§ Material for this exercise
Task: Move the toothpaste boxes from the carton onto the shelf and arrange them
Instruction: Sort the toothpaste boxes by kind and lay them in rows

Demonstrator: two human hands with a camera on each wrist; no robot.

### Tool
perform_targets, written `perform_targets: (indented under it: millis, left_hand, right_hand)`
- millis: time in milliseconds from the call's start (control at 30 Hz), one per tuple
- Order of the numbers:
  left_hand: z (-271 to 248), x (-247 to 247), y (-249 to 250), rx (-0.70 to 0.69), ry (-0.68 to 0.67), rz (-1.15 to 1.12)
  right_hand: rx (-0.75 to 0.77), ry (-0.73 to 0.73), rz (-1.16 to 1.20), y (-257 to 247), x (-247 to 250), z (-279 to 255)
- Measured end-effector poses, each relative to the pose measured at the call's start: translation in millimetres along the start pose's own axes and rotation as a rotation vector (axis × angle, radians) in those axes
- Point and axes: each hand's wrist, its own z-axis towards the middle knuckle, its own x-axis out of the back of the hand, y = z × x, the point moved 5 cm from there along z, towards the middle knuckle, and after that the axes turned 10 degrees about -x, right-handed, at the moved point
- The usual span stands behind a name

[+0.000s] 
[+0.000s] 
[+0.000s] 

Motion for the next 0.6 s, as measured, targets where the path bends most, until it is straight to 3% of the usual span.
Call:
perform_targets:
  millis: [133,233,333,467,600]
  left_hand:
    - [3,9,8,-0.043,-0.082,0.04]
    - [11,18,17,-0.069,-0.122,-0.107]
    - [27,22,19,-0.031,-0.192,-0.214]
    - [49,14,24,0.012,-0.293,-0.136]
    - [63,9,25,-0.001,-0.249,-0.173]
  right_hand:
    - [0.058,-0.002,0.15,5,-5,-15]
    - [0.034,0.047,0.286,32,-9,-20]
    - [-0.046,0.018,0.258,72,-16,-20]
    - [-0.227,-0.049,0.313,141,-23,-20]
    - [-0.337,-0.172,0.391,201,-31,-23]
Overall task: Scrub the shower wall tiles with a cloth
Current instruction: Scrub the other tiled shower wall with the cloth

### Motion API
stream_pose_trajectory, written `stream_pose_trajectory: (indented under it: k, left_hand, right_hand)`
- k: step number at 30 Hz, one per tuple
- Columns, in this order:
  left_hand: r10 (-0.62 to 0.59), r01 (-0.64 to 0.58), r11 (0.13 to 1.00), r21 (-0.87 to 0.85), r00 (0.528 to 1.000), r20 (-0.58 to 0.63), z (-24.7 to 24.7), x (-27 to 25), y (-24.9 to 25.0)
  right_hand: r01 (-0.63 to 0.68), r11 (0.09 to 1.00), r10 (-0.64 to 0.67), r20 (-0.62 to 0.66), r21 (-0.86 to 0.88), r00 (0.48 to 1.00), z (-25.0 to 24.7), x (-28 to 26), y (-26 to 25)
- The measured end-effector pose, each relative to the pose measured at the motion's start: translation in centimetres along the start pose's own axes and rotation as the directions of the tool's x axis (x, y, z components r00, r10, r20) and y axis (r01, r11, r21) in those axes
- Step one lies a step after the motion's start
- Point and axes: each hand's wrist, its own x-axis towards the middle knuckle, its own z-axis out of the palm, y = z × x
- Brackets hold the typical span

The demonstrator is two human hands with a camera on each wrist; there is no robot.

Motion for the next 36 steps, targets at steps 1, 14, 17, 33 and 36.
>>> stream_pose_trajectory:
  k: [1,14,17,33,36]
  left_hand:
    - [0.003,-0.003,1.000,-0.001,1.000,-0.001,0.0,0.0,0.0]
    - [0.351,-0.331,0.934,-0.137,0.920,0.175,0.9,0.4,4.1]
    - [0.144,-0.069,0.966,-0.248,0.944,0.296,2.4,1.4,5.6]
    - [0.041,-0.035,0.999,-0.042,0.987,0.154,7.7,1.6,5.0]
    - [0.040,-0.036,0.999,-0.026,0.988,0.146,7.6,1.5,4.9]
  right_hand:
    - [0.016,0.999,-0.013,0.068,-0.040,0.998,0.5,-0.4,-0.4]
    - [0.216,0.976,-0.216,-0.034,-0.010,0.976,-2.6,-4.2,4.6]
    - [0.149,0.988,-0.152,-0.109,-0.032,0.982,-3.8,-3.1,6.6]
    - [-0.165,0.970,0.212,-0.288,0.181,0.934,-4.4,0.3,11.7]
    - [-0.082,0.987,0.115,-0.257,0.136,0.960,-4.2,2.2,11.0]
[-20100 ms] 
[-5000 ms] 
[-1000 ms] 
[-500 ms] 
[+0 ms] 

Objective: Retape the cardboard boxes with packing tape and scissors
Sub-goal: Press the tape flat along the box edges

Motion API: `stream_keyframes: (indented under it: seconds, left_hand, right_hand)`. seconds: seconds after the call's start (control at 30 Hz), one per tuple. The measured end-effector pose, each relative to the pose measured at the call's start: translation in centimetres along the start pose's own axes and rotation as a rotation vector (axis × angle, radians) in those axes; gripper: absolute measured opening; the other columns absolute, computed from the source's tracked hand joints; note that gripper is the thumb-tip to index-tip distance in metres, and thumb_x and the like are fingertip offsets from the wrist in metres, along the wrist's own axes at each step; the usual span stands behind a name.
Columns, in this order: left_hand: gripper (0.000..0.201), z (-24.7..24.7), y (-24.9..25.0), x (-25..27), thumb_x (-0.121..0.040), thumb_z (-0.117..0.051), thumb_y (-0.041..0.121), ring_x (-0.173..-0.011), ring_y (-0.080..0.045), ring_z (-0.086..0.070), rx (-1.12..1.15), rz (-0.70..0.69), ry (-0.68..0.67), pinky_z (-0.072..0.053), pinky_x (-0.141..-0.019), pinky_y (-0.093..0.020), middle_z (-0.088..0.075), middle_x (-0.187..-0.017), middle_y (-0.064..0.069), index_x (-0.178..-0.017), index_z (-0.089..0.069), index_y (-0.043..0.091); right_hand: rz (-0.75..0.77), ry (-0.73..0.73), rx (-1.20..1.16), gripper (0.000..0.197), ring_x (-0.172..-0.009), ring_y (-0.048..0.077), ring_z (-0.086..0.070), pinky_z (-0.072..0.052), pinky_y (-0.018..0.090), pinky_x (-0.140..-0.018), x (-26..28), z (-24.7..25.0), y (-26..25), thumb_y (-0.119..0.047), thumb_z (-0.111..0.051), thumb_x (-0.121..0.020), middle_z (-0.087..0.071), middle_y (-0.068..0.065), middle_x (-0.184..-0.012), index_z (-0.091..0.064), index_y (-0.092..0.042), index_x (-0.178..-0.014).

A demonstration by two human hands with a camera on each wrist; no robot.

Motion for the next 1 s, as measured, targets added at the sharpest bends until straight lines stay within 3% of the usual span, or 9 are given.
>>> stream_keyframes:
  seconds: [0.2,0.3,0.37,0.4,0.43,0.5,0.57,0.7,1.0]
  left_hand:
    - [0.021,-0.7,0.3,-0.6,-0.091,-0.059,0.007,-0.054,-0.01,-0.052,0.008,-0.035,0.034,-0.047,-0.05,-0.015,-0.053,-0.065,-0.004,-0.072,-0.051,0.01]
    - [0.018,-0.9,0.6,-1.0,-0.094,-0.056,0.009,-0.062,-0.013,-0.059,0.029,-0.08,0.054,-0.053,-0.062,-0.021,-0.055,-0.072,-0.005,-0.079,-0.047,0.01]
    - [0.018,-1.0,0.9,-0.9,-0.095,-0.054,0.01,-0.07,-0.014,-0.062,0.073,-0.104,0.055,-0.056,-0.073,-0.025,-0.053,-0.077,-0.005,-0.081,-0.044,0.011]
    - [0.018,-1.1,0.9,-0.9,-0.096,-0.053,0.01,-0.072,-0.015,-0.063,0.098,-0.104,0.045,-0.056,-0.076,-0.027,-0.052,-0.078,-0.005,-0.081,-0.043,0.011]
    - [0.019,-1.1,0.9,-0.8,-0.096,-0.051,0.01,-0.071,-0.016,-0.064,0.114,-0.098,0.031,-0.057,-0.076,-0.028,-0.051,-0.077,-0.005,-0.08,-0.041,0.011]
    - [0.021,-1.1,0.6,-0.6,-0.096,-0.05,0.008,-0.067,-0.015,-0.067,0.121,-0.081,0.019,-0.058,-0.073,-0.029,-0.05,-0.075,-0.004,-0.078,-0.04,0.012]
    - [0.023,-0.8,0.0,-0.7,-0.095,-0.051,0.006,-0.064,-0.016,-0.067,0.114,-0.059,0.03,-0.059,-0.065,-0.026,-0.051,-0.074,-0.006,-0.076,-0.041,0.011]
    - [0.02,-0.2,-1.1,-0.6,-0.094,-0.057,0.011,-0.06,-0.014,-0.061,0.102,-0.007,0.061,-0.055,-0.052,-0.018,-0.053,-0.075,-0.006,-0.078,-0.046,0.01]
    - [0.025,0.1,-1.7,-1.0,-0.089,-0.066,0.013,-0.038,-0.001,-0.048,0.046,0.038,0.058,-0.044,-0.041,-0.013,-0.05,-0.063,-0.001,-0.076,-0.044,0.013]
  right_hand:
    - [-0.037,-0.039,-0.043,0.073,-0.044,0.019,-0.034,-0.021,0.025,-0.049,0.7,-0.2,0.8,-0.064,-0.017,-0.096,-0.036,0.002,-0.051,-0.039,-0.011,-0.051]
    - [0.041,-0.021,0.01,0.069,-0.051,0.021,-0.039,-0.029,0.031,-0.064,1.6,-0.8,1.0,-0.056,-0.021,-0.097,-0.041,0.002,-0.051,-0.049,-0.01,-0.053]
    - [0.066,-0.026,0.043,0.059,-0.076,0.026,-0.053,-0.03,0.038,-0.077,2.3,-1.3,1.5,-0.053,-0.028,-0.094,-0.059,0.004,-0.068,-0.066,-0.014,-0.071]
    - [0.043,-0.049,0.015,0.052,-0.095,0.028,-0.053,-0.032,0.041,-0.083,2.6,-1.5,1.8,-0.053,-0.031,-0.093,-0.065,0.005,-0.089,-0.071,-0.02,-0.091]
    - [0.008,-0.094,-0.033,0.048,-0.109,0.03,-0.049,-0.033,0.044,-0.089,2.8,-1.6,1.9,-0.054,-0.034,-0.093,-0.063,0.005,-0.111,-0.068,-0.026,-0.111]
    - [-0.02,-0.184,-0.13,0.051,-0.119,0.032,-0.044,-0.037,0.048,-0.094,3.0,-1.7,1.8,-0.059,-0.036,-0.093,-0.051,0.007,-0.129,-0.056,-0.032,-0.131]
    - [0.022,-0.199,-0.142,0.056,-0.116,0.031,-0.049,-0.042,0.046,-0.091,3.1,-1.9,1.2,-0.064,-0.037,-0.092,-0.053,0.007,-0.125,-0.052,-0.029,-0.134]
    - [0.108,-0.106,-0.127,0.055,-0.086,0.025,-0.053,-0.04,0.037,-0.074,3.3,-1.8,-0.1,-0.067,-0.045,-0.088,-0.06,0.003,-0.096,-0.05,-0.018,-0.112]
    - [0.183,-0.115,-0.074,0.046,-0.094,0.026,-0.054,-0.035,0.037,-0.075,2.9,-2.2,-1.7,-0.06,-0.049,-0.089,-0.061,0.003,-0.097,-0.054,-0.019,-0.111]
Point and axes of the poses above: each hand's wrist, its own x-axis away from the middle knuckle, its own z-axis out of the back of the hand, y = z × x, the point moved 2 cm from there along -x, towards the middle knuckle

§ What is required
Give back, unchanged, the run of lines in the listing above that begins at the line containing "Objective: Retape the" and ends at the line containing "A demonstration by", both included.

§ Response
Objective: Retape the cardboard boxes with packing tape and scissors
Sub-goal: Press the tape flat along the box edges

Motion API: `stream_keyframes: (indented under it: seconds, left_hand, right_hand)`. seconds: seconds after the call's start (control at 30 Hz), one per tuple. The measured end-effector pose, each relative to the pose measured at the call's start: translation in centimetres along the start pose's own axes and rotation as a rotation vector (axis × angle, radians) in those axes; gripper: absolute measured opening; the other columns absolute, computed from the source's tracked hand joints; note that gripper is the thumb-tip to index-tip distance in metres, and thumb_x and the like are fingertip offsets from the wrist in metres, along the wrist's own axes at each step; the usual span stands behind a name.
Columns, in this order: left_hand: gripper (0.000..0.201), z (-24.7..24.7), y (-24.9..25.0), x (-25..27), thumb_x (-0.121..0.040), thumb_z (-0.117..0.051), thumb_y (-0.041..0.121), ring_x (-0.173..-0.011), ring_y (-0.080..0.045), ring_z (-0.086..0.070), rx (-1.12..1.15), rz (-0.70..0.69), ry (-0.68..0.67), pinky_z (-0.072..0.053), pinky_x (-0.141..-0.019), pinky_y (-0.093..0.020), middle_z (-0.088..0.075), middle_x (-0.187..-0.017), middle_y (-0.064..0.069), index_x (-0.178..-0.017), index_z (-0.089..0.069), index_y (-0.043..0.091); right_hand: rz (-0.75..0.77), ry (-0.73..0.73), rx (-1.20..1.16), gripper (0.000..0.197), ring_x (-0.172..-0.009), ring_y (-0.048..0.077), ring_z (-0.086..0.070), pinky_z (-0.072..0.052), pinky_y (-0.018..0.090), pinky_x (-0.140..-0.018), x (-26..28), z (-24.7..25.0), y (-26..25), thumb_y (-0.119..0.047), thumb_z (-0.111..0.051), thumb_x (-0.121..0.020), middle_z (-0.087..0.071), middle_y (-0.068..0.065), middle_x (-0.184..-0.012), index_z (-0.091..0.064), index_y (-0.092..0.042), index_x (-0.178..-0.014).

A demonstration by two human hands with a camera on each wrist; no robot.

This output is now finished.